Opinião

Visão do Correio: Informação e vacina contra novos erros

Iniciada em 18 de janeiro de 2021 — em clima marcado por desinformação, difusão de notícias falsas, hesitação oficial e declarações vindas do Planalto que não contribuíam exatamente para encorajar a busca pela proteção —, a vacinação no Brasil, lembram os autores do estudo, avançou aos poucos

Que vacinas salvam vidas, especialmente em um cenário de pandemia como o enfrentado diante da covid-19, não há dúvida do ponto de vista da comunidade científica, e parece ser também uma percepção que sobressai do cenário de desinformação — inclusive difundida por autoridades — que marcou a chegada ao Brasil dos primeiros imunizantes contra o coronavírus. Mas um estudo de pesquisadores brasileiros considerando o período mais crítico da crise sanitária no país, de janeiro a agosto de 2021, em que ocorreu o pico de casos fatais, dá números a essa percepção, em uma análise que traz alento, mas também alerta.

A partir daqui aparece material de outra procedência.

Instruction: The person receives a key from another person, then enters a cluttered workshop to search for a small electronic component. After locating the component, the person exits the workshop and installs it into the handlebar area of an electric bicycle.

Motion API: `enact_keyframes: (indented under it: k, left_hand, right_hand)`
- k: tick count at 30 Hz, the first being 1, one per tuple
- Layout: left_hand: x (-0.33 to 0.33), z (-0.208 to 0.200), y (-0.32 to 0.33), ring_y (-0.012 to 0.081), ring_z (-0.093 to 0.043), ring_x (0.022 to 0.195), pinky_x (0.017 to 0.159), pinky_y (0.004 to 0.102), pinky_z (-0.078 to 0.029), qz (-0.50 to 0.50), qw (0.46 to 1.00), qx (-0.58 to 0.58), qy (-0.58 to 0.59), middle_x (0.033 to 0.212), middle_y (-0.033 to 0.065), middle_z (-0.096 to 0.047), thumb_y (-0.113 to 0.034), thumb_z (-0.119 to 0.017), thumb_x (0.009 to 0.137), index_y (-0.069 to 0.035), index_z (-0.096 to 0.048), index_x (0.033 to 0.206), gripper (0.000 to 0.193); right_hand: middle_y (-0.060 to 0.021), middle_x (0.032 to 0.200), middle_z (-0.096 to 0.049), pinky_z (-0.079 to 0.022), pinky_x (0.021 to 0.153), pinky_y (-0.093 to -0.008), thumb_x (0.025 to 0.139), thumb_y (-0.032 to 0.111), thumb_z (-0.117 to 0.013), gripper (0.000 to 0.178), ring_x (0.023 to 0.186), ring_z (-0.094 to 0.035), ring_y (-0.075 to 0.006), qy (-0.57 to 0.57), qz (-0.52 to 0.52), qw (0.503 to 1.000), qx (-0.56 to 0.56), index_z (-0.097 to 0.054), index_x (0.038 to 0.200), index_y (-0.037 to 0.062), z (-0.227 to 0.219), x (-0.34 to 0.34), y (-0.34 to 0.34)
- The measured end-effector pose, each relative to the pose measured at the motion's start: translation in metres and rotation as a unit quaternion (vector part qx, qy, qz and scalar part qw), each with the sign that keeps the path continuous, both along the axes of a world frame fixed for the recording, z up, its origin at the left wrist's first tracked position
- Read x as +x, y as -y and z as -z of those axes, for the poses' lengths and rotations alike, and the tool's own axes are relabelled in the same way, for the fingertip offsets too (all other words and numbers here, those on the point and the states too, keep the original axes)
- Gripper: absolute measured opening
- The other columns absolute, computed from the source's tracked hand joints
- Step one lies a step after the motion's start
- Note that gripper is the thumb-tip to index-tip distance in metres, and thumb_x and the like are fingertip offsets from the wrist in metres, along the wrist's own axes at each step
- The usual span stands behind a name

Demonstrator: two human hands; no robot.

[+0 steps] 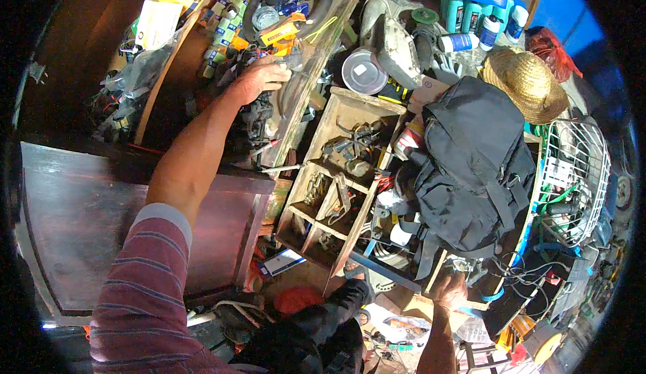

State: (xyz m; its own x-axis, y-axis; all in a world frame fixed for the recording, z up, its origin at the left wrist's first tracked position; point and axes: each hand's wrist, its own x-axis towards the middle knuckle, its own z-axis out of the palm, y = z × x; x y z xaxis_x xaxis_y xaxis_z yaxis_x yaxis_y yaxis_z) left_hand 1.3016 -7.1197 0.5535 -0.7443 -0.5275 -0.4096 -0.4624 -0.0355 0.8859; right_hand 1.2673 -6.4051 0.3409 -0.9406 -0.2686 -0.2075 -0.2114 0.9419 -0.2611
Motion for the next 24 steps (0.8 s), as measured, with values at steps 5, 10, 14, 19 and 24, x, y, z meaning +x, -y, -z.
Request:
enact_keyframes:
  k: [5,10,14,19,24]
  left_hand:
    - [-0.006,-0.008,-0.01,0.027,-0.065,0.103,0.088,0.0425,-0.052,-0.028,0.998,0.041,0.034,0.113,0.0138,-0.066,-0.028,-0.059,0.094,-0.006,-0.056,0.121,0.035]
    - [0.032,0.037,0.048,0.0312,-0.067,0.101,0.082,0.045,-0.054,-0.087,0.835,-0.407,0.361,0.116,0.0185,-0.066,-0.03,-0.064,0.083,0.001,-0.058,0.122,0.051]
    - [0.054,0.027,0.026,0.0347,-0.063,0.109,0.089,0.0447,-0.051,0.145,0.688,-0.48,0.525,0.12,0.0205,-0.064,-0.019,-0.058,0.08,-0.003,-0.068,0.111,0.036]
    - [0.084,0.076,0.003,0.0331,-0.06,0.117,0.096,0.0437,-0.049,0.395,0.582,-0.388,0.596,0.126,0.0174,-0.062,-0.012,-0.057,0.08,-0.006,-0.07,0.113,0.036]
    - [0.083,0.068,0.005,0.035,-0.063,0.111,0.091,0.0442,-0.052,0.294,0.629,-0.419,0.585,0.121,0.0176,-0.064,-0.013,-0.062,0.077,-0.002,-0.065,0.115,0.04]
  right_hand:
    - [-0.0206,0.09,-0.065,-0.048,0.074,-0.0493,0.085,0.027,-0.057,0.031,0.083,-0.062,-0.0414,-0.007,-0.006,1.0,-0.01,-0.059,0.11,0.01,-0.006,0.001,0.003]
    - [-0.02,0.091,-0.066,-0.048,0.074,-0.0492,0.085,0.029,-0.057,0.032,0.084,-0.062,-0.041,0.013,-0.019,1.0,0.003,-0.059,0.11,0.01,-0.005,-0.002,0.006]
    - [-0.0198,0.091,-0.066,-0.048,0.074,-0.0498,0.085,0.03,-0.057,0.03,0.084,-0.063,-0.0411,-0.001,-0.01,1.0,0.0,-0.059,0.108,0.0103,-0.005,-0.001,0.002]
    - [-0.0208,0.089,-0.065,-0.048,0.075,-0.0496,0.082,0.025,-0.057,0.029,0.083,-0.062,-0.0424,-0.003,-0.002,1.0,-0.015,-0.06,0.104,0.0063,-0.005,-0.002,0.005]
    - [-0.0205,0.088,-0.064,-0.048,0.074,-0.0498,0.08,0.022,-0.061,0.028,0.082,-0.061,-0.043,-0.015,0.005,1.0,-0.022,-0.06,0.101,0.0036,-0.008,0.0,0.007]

Em artigo publicado na revista científica The Lancet Regional Health Americas, cientistas da Fundação Oswaldo Cruz, do Observatório Covid19 BR, da Universidade Estadual Paulista (Unesp), da Universidade Estadual de Campinas (Unicamp), da Universidade Federal do ABC (UFABC) e da Universidade de São Paulo (USP) quantificaram o número de vidas da parcela mais vulnerável da população salvas pela vacina nos primeiros oito meses do ano passado. Chegaram, em uma estimativa considerada conservadora, à conclusão de que os imunizantes pouparam da morte entre 54 mil e 63 mil brasileiros acima dos 60 anos. No mesmo período, calculam os pesquisadores, de 158 mil a 178 mil deles deixaram de sofrer com internações e ocupar leitos na saturada rede de hospitais brasileiros.

Esse é o dado que permite ao Brasil saudar o que é classificado como o maior programa de vacinação da história do país. Deve também servir de espelho para conscientizar quem ainda conserva alguma dúvida sobre a importância da imunização, não só contra a covid-19, mas contra todas as doenças para as quais há proteção disponível. Tantas vidas salvas e tanto sofrimento poupado de milhares de famílias de fato é motivo de orgulho para um esforço que já aplicou quase meio bilhão de doses entre as várias faixas da população, apenas contra o coronavírus.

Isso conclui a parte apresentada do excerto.